The third area for development is that there is obvious interest in histologic remission, treating to the level of biopsy remission, but I want to highlight that we aren’t there yet. A prospective randomized trial is exploring that end point in further detail to tell us whether it is, in fact, a better end point. I think it might be. But how we get there, whether it’s worth the extra squeeze to get to that level, is not known yet. So, that’s another major area in which we’re waiting for more research.
Finally, more active monitoring strategies, whether it’s using intestinal ultrasound or fecal calprotectin or a variety of different wearables that are being developed, are areas that we expect are likely to be further incorporated in the next guideline update..
To this point, we are recognizing how fast the field is moving. We’ve been commissioned to submit regular updates in the space.
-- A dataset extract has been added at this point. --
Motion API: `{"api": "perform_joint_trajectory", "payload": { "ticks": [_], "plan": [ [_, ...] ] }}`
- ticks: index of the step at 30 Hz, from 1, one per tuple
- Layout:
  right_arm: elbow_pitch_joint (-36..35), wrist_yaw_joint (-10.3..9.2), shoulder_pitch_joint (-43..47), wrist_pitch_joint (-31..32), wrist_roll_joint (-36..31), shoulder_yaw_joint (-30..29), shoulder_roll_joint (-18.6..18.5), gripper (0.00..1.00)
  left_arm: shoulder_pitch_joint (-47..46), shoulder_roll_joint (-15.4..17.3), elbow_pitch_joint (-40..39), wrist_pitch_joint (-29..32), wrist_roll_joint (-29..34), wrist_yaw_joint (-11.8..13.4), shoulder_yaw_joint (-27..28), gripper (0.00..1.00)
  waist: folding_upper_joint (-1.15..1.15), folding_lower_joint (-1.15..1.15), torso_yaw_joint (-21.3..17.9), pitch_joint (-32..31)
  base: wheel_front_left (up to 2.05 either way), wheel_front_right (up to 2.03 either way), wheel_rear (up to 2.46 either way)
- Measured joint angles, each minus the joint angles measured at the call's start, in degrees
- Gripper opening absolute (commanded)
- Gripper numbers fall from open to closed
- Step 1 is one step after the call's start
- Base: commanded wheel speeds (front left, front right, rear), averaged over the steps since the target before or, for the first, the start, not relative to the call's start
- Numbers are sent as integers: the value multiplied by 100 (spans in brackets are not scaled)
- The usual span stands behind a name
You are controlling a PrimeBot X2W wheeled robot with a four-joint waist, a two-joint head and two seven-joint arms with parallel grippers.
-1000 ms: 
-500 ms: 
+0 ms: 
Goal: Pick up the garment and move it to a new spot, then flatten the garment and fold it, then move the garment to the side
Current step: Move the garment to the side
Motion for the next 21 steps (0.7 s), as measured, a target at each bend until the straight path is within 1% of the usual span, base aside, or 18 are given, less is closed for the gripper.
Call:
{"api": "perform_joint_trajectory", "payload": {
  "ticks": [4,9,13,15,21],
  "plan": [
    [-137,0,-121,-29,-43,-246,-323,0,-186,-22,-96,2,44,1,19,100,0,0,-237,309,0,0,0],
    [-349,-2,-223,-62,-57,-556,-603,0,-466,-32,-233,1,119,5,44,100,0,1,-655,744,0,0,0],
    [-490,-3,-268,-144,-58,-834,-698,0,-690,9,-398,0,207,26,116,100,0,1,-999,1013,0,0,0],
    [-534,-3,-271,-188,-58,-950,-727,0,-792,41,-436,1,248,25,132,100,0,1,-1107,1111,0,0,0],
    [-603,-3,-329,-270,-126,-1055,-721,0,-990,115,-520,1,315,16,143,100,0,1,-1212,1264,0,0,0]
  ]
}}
So, even though these guidelines were just published earlier this year, we already have multiple things that have been published and changed in our space.
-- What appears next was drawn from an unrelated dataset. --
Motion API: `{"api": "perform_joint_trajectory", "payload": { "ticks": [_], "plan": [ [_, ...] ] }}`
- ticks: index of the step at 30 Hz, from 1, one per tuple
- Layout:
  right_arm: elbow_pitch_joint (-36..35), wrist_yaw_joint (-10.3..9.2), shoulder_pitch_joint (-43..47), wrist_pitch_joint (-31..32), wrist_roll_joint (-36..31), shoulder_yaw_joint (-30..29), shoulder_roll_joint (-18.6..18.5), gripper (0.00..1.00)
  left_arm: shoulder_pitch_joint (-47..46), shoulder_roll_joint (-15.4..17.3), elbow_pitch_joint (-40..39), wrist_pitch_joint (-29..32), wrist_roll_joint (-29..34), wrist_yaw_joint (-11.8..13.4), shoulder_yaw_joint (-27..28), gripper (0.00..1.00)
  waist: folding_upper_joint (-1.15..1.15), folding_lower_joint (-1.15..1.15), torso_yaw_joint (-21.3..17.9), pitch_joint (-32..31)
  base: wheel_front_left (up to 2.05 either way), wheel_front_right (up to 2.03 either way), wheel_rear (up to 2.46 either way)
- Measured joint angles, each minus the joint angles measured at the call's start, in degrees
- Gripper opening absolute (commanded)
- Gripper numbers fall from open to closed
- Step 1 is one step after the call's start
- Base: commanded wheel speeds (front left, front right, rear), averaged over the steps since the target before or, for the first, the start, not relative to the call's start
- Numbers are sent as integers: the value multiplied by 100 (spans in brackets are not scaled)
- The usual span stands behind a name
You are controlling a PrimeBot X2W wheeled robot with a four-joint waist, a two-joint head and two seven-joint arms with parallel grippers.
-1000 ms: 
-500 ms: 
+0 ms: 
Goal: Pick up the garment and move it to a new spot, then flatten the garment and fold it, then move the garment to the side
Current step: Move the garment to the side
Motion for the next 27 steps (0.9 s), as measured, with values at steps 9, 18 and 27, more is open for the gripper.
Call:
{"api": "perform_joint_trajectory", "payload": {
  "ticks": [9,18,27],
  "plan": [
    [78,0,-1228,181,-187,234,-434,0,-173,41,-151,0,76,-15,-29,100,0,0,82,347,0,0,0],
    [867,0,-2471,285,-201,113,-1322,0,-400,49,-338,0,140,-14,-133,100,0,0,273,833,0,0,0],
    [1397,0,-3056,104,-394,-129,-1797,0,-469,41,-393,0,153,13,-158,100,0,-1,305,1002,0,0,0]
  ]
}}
I think we’ve moved toward being a little bit nimbler, and we recognize there are a lot of different audiences for guidelines like these. One, of course, is our colleagues in clinical practice, but also very important are the other people who read this, like industry, which is trying to develop better therapies and think about where the landscape is taking us. And payors look at these guidelines; maybe they don’t look as often as we want, but we do recognize that they should, so we rely on these guidelines to nudge the field forward.
For those who are interested in reading the guideline, or at least becoming more familiar with the things we discussed, I refer them to Tables 2 and 3 in the guideline. Table 2 has the 54 graded recommendations that we made and Table 3 has the 57 key concept statements, where there isn’t graded evidence, but the recommendations are considered best practice and consensus-based. If someone doesn’t want to (or have time to) read the whole 40-page guideline, they can look at those two tables and feel very up to date.
This transcript has been edited for length and clarity.
This article is from the December 2025 print issue.